Activity => After counting the lines below that contain "answers", reply with that number alone.

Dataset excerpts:

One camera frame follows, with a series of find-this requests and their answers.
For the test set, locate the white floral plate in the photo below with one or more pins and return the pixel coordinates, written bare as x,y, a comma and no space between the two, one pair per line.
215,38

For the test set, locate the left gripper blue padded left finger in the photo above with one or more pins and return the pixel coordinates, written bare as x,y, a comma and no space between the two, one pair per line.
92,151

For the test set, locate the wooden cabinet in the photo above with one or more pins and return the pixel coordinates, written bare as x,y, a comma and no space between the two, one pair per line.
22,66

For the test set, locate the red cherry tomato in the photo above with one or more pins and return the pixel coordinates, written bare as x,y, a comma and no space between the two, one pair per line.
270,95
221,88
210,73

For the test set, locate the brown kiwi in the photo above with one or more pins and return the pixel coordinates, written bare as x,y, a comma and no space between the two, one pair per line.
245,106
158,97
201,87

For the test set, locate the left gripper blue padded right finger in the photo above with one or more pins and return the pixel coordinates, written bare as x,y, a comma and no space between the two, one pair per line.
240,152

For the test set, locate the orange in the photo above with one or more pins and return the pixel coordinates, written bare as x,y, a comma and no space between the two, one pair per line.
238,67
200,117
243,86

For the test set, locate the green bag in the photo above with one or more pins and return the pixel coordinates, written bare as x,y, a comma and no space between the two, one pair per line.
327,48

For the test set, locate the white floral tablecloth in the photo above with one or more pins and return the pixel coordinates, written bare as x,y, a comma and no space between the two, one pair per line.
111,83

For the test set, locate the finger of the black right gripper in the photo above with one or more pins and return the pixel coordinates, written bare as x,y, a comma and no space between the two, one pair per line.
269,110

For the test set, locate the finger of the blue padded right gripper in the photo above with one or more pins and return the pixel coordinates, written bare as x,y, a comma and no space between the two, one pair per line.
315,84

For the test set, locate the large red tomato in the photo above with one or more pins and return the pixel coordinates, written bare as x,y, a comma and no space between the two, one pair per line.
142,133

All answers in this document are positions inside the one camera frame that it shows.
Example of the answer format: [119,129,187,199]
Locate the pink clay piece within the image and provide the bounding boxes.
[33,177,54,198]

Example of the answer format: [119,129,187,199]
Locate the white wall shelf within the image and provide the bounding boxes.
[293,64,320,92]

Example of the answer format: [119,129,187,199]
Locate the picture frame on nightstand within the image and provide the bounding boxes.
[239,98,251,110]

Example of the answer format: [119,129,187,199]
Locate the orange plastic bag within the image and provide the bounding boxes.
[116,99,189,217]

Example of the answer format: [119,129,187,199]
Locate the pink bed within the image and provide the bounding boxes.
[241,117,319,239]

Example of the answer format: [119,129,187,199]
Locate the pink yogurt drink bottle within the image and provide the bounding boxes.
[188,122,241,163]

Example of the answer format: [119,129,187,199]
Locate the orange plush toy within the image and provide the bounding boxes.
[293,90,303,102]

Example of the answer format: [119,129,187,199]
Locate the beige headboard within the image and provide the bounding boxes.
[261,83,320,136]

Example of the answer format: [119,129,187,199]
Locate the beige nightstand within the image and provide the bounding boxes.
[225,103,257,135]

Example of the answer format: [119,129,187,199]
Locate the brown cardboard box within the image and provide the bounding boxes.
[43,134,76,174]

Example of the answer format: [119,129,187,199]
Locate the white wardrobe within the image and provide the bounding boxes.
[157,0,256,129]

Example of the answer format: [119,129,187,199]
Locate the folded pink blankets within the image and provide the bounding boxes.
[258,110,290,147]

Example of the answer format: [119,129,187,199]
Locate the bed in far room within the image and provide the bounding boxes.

Response to the task => 2